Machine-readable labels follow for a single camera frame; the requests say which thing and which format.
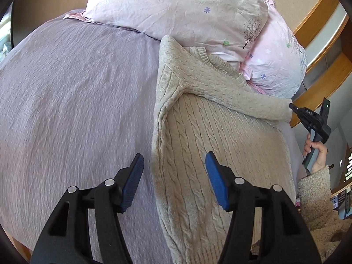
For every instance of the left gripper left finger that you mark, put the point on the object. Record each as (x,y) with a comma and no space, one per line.
(65,237)

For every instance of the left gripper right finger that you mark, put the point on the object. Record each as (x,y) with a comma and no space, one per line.
(265,225)

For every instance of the beige cable-knit sweater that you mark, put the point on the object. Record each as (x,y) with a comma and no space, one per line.
(203,105)

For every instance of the right forearm cream sleeve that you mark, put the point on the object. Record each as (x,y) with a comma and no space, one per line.
(326,228)

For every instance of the pink floral pillow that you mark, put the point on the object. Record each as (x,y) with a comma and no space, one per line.
(276,64)

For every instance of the wooden headboard shelf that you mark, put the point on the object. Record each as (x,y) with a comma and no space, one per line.
(326,35)

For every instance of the lavender bed sheet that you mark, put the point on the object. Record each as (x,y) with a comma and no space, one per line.
(77,104)

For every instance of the pink tree-print pillow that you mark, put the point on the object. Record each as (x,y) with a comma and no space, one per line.
(226,28)

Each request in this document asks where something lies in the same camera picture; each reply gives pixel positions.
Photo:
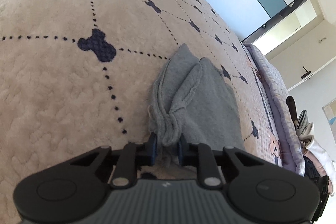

*****

-- Problem description --
Every line that contains "camera" should be copied out of the data.

-- Answer to the exercise --
Machine-readable labels follow for a single camera frame; the requests say which thing and which format.
Each request in this document asks where something lies in the same camera picture; each reply gives pixel positions.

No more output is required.